The Religious Sisters of Charity order has said that it has "never at any point" been contacted by the Government or the State to discuss the purchase of the site of the National Maternity Hospital.
In a statement this evening, the order also said it "has not been involved in any functions or operations of the St Vincent's Healthcare Group since 2017" when it stepped down from the Board.
The new hospital is to be built on the site of St Vincent's University Hospital in Dublin, however there has been opposition to the plan in its current form.
This is given that the facility will be built on land which will be owned by an independent charity, St Vincent's Holdings, and rented to the State as part of a 99-year lease.
The site is being gifted to the charity by the order, which has insisted that it will not be involved in the running of the hospital.
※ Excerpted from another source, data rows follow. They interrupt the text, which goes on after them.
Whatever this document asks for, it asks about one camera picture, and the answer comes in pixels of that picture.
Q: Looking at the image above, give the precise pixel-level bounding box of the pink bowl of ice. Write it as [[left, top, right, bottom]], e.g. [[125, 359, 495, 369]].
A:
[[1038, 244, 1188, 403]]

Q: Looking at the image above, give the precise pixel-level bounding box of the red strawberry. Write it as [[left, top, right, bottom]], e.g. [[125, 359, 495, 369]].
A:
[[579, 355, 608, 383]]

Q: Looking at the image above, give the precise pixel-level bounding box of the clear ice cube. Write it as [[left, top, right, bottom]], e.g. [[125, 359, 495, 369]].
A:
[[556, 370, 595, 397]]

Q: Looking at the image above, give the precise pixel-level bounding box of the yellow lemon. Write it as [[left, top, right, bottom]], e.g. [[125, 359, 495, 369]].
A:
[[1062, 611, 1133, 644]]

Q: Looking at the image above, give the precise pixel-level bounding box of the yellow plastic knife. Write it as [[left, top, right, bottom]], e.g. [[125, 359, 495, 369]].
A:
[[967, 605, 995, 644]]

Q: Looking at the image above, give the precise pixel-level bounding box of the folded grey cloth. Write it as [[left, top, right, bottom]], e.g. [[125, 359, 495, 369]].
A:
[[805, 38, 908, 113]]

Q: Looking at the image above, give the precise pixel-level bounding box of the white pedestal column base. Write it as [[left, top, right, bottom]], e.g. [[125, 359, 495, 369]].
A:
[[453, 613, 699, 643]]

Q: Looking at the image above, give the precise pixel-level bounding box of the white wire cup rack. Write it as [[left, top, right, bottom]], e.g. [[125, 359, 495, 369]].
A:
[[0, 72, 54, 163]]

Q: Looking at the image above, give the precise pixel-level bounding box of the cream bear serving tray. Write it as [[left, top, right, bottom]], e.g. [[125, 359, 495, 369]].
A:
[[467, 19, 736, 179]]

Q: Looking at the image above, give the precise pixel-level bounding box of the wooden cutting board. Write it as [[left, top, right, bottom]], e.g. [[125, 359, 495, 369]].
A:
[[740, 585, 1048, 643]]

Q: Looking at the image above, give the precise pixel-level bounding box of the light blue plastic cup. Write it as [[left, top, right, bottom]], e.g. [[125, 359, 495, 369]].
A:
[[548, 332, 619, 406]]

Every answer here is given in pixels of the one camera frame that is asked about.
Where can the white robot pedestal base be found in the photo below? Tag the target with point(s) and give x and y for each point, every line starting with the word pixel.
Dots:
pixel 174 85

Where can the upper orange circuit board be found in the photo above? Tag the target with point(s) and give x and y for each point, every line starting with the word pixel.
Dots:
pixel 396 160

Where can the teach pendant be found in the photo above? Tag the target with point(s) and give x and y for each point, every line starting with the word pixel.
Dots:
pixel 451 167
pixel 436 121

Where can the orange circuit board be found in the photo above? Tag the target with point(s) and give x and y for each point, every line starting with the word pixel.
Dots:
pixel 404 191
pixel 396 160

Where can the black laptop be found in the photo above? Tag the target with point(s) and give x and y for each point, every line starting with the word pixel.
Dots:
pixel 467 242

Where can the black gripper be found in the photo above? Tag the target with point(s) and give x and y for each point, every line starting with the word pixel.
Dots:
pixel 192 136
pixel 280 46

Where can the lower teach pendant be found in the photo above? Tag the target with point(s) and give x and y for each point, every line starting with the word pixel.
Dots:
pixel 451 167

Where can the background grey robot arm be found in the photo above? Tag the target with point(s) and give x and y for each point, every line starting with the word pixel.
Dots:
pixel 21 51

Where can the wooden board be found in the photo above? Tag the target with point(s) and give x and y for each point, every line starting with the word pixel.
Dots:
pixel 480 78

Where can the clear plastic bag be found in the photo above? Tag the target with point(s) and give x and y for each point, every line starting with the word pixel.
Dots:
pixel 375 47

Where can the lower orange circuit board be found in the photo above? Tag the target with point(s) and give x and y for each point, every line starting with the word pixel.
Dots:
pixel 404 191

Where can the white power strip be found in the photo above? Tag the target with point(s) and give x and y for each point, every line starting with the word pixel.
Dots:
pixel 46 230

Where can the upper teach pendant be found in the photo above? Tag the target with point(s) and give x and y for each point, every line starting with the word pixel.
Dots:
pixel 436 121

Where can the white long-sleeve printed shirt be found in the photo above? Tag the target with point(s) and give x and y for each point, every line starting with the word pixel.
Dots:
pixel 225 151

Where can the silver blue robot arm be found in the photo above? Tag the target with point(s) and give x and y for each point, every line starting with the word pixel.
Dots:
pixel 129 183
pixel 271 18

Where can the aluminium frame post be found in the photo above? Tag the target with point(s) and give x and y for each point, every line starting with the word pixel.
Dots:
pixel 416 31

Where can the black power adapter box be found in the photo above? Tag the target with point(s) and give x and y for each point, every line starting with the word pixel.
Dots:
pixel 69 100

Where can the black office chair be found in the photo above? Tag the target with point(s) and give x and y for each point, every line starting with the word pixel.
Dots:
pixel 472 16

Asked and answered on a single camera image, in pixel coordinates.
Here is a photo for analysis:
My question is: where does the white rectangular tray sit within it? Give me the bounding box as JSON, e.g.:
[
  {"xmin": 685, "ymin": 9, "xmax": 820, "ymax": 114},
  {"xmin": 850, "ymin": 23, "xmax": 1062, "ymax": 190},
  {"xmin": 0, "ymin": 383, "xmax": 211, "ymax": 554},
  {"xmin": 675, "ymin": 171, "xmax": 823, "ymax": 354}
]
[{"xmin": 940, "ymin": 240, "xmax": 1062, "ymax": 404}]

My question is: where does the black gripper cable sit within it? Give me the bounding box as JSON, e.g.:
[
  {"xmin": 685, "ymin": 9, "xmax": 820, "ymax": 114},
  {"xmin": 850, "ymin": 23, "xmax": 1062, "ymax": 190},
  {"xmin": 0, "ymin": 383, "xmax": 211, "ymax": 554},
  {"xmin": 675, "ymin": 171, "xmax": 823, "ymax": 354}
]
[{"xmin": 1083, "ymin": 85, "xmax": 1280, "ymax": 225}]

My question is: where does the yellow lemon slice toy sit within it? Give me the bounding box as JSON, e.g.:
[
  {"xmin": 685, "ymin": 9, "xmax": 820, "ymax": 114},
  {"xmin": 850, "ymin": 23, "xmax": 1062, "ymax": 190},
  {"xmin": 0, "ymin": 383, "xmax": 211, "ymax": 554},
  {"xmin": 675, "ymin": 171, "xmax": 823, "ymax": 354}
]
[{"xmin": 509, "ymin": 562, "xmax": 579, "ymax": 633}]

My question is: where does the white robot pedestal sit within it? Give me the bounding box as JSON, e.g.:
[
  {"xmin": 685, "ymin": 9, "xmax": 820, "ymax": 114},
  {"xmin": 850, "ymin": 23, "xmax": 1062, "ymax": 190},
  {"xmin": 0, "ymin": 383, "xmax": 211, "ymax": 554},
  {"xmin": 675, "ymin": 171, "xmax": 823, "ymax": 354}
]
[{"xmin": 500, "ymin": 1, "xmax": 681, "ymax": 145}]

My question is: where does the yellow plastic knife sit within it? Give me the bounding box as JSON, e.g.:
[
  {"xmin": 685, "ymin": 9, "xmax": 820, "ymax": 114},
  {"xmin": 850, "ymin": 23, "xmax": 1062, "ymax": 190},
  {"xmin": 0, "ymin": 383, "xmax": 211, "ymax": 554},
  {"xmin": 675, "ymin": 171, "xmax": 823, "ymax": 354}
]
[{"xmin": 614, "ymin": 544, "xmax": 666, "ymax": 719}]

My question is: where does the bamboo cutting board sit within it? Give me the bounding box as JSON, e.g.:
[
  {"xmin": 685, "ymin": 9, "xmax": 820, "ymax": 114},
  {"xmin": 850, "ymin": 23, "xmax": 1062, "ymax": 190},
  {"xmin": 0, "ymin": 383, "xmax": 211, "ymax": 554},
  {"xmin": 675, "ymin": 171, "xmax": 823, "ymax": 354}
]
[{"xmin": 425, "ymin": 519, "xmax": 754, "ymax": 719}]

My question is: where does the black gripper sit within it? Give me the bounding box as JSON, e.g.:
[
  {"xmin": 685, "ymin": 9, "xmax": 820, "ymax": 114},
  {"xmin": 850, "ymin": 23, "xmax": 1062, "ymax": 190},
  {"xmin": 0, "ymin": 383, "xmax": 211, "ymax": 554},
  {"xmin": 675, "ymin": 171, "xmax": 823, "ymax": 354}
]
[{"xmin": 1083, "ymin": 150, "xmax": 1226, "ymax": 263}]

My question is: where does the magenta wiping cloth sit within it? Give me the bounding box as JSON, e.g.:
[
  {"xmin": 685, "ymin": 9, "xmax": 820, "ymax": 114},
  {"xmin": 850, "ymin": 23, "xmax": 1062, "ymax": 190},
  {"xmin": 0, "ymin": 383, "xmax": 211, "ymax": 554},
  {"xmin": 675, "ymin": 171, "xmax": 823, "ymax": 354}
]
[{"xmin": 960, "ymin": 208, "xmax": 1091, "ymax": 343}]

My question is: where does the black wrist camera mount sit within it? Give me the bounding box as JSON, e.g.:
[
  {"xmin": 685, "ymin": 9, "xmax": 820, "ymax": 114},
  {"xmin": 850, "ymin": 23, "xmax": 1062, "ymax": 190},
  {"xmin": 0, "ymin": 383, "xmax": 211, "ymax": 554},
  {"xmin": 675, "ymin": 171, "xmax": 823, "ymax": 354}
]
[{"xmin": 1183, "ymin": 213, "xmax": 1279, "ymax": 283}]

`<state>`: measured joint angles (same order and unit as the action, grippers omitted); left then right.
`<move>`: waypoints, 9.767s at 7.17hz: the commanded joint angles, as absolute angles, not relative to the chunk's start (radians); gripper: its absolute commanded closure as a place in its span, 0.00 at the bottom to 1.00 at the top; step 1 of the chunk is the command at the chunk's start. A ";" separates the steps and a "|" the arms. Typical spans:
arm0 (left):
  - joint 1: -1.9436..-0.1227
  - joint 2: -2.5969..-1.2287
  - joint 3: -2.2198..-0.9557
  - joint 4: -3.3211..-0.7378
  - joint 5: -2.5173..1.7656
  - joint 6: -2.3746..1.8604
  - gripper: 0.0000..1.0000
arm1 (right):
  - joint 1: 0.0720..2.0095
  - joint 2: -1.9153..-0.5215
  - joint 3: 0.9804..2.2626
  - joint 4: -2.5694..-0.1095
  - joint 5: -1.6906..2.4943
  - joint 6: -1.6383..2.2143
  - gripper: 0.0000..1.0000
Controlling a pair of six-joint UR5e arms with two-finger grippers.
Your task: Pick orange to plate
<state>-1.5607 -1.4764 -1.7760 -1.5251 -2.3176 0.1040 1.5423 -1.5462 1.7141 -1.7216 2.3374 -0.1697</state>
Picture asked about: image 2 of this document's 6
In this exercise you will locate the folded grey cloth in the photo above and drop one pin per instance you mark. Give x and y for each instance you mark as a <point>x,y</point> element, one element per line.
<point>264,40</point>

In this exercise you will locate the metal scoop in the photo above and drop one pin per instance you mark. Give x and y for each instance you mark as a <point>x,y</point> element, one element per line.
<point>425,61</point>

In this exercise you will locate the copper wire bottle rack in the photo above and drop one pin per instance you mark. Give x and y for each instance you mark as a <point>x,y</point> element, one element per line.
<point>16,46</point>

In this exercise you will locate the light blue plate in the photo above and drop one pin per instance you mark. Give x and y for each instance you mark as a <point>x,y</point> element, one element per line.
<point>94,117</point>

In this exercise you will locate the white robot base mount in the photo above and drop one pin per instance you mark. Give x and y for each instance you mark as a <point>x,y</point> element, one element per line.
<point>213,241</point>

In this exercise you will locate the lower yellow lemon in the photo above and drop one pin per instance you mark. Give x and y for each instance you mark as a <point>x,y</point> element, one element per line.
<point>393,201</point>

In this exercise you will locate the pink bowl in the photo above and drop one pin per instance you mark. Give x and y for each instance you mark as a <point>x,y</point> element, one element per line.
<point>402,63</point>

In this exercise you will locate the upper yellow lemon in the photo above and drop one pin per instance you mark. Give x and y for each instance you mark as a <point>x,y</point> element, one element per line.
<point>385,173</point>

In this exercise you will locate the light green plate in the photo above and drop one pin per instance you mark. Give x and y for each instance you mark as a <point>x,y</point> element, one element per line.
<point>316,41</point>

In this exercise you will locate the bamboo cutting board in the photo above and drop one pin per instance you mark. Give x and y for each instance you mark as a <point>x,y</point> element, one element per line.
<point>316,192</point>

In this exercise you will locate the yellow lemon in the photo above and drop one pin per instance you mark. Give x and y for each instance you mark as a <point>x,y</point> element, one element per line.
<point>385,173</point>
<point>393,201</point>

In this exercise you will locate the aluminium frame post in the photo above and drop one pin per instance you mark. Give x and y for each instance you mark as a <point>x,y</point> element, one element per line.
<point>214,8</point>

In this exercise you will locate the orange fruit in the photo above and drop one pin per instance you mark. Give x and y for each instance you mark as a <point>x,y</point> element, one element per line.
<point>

The order has also said it has not been involved "in any way" with the "appointment of Directors to either to St Vincent's Holdings CLG (the new company established by St Vincent's Healthcare Group) or to the existing SVHG Board since it ceased all involvement in 2017."
Asked this afternoon for his views on the proposed new hospital, Taoiseach Micheál Martin said he believes that any new hospital should be owned by the public.
Mr Martin said that the health system has evolved in a "very odd way" in that the State has invested "huge monies in hospitals where it doesn't have ownership and that's not entirely satisfactory into the future".
This system was "no longer tenable in the modern era", the Taoiseach said.
Mr Martin said that "nothing has been signed off", with regards to the proposed new National Maternity Hospital.
Speaking outside Government Buildings this afternoon, he said that the Minister for Health has continued to engage with various stakeholders about the project.
He asked that those stakeholders, including historic bodies or trusts, "reflect" on the situation and not be "overly obsessed" with ownership of the hospital.
Yesterday, the Tánaiste also expressed concern over governance of the hospital, explaining that the Government, despite providing most of the finance for the hospital, will not be able to appoint board members.
Leo Varadkar said that while he believed the hospital should be owned by the public, he was also aware of the fact that a new hospital was needed.